Each line of the listing that includes the string "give" is to be identified and copied.
(THE RECORDS begins)
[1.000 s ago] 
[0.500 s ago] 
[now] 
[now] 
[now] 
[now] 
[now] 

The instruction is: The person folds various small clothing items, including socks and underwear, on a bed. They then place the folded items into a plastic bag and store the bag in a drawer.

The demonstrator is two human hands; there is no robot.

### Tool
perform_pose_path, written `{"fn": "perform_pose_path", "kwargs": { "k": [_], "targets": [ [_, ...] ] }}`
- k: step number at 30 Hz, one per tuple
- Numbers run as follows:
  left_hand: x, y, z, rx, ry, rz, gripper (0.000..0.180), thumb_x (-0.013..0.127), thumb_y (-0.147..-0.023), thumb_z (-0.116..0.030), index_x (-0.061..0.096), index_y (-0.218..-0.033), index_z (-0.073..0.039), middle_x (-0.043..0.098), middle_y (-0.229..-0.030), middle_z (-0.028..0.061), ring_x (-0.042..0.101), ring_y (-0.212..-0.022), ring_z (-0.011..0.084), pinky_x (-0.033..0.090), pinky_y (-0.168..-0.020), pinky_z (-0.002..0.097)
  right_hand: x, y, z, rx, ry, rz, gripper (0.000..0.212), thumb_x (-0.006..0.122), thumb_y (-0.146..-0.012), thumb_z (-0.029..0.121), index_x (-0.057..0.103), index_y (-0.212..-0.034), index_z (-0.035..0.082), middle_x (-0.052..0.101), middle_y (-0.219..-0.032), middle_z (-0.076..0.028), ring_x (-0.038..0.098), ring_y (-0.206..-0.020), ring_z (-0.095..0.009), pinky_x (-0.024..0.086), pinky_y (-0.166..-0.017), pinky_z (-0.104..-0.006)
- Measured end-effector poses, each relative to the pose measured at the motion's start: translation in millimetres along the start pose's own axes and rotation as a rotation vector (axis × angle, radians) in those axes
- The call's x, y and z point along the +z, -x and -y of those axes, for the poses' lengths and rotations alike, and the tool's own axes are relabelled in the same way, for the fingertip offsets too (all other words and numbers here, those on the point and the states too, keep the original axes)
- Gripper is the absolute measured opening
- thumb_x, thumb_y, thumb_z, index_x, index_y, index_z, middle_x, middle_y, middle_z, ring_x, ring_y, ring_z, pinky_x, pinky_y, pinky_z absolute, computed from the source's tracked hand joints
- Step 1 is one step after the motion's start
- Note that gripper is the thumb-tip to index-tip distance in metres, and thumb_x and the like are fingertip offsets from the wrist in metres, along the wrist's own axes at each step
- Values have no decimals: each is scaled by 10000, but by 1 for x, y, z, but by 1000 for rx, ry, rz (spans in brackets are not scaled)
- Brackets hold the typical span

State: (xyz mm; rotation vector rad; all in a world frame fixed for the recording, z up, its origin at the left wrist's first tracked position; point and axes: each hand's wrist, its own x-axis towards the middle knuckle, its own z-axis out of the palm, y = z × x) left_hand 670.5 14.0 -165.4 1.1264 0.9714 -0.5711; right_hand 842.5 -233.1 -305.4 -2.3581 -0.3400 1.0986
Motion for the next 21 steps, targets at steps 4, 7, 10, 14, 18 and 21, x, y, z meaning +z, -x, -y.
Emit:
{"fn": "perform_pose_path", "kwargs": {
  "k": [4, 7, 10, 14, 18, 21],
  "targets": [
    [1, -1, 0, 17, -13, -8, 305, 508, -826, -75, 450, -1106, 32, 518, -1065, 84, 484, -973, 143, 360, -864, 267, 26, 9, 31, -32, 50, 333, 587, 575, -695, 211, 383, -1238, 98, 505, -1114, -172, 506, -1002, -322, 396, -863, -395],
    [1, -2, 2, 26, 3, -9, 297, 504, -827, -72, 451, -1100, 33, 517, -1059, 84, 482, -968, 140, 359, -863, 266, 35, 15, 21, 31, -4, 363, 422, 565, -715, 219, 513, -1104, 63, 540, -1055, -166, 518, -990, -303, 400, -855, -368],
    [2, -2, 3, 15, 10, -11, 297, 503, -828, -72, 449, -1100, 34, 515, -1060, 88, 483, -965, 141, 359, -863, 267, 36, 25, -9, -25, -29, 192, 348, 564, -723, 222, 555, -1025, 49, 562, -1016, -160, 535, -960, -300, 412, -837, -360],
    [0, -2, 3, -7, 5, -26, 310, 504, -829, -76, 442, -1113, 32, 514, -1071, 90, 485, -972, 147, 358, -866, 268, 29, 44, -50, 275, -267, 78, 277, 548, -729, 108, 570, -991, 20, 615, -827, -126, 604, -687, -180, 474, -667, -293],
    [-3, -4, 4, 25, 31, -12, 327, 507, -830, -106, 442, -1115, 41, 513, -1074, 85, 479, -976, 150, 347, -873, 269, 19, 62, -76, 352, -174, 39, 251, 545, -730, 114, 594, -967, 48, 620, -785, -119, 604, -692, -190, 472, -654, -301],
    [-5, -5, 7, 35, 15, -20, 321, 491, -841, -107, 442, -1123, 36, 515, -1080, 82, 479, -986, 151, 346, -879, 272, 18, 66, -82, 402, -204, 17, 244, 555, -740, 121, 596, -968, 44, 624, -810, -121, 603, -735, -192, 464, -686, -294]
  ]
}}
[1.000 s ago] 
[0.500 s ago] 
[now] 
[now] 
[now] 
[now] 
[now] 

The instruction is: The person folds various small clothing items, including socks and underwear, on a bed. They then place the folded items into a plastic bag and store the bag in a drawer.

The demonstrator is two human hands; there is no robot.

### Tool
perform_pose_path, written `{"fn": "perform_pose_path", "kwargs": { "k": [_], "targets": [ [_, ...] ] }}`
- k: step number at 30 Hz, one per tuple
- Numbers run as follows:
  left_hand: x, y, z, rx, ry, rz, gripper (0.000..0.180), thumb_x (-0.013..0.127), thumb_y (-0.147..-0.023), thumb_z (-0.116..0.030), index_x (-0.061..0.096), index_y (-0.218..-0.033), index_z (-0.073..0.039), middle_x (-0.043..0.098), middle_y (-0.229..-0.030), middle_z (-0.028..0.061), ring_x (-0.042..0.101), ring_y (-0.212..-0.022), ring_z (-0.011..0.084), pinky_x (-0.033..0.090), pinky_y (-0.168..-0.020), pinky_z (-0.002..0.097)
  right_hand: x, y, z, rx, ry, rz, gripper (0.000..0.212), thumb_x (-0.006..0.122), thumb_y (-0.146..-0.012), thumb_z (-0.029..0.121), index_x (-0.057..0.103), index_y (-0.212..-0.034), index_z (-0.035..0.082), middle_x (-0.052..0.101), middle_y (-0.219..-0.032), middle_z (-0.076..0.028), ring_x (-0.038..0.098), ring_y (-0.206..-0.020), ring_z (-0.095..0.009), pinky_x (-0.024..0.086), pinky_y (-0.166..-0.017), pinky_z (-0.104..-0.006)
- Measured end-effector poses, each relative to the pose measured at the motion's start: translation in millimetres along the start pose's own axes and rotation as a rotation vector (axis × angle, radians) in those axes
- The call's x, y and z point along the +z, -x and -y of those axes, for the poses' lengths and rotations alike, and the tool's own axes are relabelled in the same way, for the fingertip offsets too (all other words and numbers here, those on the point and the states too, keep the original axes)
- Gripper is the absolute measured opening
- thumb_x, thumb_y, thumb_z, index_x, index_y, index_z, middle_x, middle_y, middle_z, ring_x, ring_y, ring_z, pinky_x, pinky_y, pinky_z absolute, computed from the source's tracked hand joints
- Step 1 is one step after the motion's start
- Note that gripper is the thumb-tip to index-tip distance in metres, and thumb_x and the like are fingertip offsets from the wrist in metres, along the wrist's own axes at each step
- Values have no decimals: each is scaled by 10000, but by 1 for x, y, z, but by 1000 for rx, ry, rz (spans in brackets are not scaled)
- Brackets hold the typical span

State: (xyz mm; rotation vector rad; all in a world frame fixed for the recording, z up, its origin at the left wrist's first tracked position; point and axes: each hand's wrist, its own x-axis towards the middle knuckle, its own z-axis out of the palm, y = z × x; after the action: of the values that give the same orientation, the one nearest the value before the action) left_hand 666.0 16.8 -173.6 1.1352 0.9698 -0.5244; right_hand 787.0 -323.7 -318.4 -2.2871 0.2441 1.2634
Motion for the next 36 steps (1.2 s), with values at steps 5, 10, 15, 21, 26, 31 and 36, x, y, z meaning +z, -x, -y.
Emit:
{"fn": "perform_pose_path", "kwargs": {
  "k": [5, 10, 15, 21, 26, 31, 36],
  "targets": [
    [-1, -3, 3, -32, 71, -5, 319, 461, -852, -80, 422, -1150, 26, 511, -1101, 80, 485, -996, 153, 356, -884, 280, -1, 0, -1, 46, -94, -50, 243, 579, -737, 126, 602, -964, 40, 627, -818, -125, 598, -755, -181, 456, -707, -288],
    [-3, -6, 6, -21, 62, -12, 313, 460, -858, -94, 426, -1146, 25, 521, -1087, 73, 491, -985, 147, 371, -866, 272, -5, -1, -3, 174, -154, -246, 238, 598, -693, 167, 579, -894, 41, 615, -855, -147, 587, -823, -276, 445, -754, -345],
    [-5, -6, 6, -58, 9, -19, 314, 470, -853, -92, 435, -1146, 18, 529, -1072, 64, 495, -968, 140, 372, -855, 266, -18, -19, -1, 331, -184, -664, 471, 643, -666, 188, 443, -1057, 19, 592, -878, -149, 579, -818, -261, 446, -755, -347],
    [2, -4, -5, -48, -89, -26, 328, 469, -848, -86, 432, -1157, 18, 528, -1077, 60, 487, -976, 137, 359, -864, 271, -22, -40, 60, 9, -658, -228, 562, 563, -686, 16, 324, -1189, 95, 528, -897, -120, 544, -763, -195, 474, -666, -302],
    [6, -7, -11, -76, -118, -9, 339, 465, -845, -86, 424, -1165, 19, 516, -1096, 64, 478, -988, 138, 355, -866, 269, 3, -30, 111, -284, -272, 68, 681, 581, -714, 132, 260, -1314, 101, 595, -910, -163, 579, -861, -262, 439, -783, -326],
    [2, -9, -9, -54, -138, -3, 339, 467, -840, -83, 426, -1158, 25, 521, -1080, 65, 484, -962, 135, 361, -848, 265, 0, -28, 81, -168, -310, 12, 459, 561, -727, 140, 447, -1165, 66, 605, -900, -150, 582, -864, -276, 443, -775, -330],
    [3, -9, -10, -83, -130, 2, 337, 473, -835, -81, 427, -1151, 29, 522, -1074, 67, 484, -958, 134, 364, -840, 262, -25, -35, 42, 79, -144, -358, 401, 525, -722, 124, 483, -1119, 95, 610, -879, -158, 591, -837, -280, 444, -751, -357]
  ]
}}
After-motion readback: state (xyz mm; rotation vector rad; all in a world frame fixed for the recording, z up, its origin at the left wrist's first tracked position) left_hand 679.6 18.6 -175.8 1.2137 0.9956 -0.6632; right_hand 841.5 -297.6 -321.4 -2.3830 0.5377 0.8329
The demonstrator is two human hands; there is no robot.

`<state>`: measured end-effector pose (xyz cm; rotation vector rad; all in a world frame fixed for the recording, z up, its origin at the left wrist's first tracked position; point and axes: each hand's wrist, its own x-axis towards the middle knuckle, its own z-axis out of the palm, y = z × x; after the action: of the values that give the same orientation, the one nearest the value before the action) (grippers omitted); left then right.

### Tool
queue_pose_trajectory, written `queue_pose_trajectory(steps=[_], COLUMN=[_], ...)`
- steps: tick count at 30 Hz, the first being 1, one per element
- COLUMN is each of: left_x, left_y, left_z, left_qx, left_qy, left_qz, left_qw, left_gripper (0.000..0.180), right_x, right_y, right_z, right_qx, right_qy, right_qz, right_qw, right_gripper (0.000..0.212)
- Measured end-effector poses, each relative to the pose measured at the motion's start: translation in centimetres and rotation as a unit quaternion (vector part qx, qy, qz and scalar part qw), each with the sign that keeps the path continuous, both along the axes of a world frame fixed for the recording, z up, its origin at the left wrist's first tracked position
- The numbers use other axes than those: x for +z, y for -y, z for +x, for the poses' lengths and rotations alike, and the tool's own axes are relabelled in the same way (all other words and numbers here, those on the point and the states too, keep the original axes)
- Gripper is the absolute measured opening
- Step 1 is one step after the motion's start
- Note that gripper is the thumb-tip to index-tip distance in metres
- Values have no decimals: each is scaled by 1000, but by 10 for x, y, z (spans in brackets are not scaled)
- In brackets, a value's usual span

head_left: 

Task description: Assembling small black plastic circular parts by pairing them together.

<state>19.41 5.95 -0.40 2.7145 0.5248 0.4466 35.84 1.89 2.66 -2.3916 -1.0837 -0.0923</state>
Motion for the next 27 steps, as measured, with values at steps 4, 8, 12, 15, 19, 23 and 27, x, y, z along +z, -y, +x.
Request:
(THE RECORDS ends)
— EXPECTED ANSWER —
State: (xyz mm; rotation vector rad; all in a world frame fixed for the recording, z up, its origin at the left wrist's first tracked position; point and axes: each hand's wrist, its own x-axis towards the middle knuckle, its own z-axis out of the palm, y = z × x; after the action: of the values that give the same orientation, the one nearest the value before the action) left_hand 666.0 16.8 -173.6 1.1352 0.9698 -0.5244; right_hand 787.0 -323.7 -318.4 -2.2871 0.2441 1.2634
`<state>`: measured end-effector pose (xyz cm; rotation vector rad; all in a world frame fixed for the recording, z up, its origin at the left wrist's first tracked position; point and axes: each hand's wrist, its own x-axis towards the middle knuckle, its own z-axis out of the palm, y = z × x; after the action: of the values that give the same orientation, the one nearest the value before the action) (grippers omitted); left then right.

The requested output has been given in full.